All lines below containing "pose" are to be listed.

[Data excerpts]
- - -

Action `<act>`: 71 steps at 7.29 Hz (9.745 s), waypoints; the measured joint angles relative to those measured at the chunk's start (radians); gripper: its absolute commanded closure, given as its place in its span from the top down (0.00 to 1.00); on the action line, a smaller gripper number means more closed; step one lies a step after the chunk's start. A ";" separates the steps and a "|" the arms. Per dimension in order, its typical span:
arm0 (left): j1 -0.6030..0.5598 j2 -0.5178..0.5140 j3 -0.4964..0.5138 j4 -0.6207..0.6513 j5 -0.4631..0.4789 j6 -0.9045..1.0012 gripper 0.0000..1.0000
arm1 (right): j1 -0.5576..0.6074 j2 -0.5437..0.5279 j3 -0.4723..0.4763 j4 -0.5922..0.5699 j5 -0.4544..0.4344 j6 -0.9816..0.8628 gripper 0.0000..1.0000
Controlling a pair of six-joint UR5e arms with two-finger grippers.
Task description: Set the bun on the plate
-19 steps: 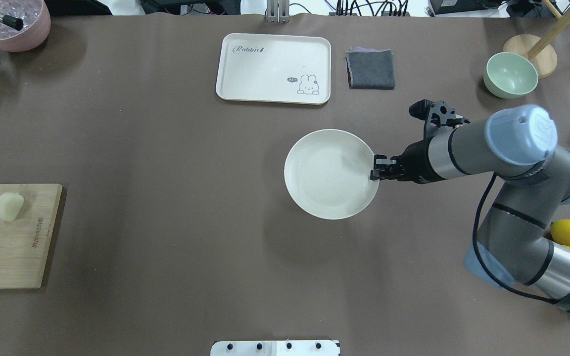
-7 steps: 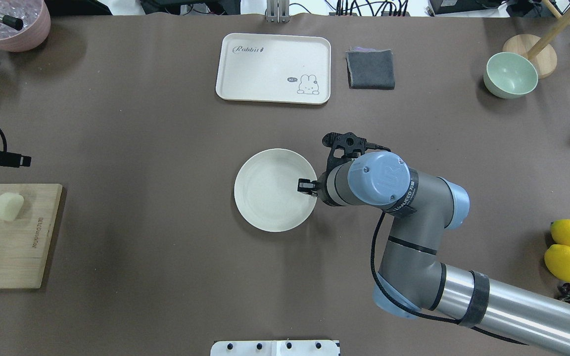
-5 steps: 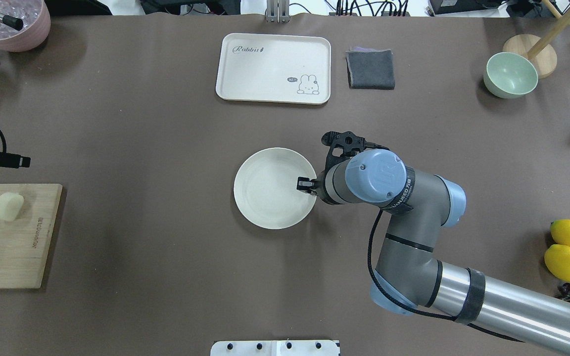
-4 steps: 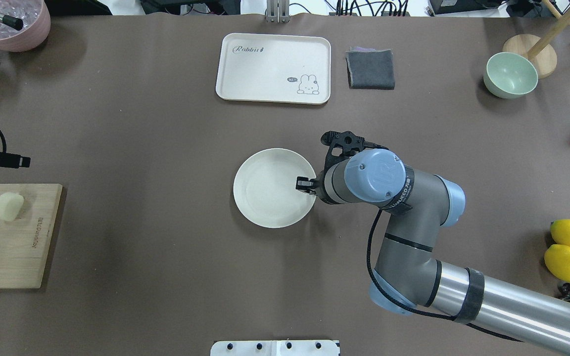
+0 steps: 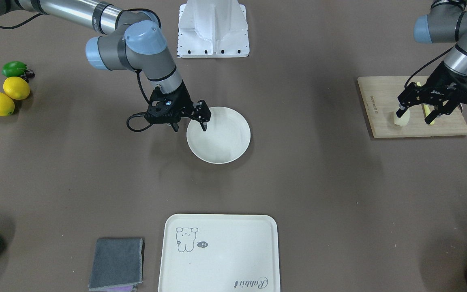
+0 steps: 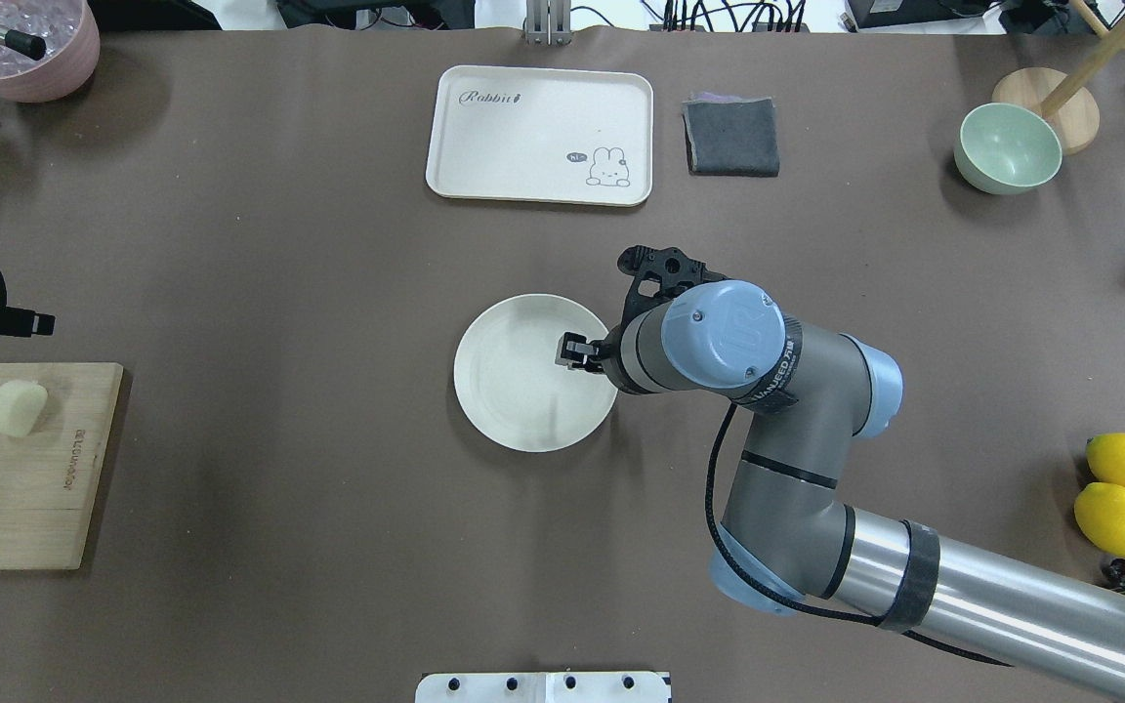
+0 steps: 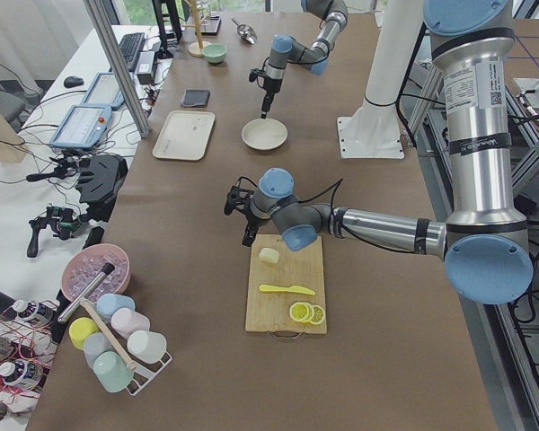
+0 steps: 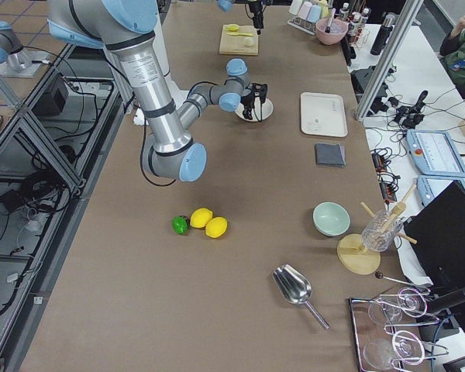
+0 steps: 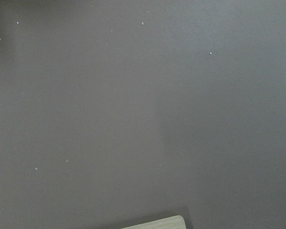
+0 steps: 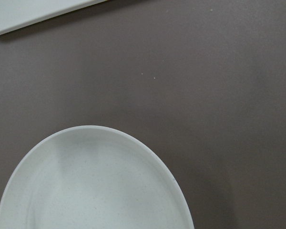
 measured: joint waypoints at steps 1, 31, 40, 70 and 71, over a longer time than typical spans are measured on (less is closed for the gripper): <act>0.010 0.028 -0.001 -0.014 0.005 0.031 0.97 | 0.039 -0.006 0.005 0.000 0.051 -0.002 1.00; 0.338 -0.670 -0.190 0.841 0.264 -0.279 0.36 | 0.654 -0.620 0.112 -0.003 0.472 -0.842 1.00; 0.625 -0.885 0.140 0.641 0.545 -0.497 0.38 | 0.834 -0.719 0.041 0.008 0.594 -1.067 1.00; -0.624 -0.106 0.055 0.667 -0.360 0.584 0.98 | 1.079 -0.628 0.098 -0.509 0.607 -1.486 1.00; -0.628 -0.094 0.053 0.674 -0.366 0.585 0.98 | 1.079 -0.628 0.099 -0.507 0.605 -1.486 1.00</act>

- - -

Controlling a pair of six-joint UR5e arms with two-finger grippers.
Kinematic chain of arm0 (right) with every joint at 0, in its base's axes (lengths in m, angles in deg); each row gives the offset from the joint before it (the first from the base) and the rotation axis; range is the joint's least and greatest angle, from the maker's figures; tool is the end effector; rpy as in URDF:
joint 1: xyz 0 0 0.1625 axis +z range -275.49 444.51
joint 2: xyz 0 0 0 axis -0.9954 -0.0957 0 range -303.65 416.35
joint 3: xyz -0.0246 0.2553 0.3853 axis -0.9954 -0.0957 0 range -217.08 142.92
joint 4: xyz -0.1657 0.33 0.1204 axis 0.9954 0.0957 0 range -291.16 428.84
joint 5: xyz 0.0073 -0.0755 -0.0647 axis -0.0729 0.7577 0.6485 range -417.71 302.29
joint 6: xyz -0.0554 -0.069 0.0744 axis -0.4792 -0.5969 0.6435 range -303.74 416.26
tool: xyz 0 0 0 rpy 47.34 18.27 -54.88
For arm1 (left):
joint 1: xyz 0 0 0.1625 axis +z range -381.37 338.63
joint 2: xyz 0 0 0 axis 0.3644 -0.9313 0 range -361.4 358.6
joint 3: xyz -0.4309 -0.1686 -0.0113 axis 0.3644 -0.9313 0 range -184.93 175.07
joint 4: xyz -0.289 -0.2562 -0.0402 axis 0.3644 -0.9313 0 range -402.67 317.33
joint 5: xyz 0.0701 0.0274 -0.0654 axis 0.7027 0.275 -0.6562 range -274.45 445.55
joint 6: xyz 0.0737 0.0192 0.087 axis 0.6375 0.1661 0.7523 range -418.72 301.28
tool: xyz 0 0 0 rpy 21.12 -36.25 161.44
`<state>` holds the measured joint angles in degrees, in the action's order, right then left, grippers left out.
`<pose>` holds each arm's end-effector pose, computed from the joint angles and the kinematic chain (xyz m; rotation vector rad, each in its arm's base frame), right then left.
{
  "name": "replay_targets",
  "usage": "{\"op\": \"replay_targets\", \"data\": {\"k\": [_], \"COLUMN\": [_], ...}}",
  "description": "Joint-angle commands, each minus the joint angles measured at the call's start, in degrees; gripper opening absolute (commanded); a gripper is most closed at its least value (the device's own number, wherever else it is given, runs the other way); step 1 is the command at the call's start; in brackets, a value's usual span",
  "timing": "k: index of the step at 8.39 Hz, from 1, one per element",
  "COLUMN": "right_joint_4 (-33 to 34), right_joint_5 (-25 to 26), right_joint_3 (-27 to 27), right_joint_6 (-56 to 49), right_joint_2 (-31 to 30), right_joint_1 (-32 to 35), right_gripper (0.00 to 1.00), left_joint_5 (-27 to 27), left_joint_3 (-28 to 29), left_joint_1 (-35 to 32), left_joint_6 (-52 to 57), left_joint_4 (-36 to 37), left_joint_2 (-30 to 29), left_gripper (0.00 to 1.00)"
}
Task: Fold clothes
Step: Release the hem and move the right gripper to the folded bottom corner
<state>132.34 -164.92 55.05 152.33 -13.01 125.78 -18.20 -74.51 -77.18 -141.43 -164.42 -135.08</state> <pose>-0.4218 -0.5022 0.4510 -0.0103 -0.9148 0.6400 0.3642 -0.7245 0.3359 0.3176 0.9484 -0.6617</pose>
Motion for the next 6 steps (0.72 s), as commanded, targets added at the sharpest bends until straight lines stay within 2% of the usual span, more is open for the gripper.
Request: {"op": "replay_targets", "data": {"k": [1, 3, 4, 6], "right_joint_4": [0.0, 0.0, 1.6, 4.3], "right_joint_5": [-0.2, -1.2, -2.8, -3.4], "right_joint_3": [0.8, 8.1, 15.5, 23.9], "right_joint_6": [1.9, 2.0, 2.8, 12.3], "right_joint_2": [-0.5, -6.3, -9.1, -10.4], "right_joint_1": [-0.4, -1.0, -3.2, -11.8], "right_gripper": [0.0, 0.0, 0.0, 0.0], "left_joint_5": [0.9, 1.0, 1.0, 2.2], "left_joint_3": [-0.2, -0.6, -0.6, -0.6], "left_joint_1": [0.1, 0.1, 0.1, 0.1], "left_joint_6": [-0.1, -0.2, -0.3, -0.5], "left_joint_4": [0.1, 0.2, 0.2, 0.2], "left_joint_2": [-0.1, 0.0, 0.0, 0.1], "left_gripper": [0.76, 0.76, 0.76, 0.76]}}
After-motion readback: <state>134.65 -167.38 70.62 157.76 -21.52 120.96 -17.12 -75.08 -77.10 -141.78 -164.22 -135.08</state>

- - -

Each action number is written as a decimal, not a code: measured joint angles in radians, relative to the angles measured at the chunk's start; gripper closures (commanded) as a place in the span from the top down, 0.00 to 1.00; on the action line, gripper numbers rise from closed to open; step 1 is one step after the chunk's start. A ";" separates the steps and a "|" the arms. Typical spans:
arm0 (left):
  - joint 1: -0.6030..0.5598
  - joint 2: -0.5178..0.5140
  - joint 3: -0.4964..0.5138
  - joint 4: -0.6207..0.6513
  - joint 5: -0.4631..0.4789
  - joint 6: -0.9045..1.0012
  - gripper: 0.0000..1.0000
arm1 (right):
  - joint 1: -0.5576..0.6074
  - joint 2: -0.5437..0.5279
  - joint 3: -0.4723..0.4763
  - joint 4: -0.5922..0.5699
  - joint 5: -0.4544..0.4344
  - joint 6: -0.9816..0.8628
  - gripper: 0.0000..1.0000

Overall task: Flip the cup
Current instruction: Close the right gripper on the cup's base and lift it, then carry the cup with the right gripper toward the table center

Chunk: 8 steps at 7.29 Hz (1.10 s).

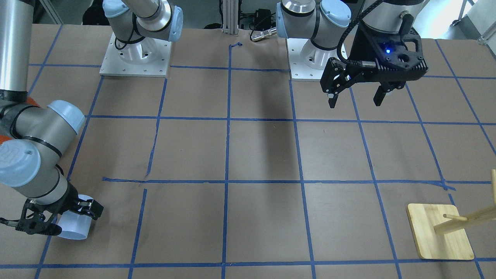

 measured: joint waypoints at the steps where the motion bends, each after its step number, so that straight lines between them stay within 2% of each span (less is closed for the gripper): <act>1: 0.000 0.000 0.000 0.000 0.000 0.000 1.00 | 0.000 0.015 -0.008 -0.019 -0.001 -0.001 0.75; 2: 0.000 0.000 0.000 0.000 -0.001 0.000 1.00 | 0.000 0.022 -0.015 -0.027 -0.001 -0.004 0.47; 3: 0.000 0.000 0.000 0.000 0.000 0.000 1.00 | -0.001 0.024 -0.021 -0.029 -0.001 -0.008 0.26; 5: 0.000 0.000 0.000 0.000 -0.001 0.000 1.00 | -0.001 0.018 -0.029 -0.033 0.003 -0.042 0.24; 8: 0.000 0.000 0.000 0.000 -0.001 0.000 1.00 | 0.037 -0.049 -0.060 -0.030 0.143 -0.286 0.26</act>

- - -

■ Answer box
`<pose>` holds each arm's end-effector pose, computed from the joint angles and the kinematic chain (xyz m; rotation vector rad, each in its arm's base frame), right then left.
<state>132.34 -164.92 55.05 152.33 -13.01 125.78 -18.20 -74.51 -77.18 -141.43 -164.42 -135.08</state> <pose>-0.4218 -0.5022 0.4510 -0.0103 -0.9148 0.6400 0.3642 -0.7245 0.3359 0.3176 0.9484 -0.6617</pose>

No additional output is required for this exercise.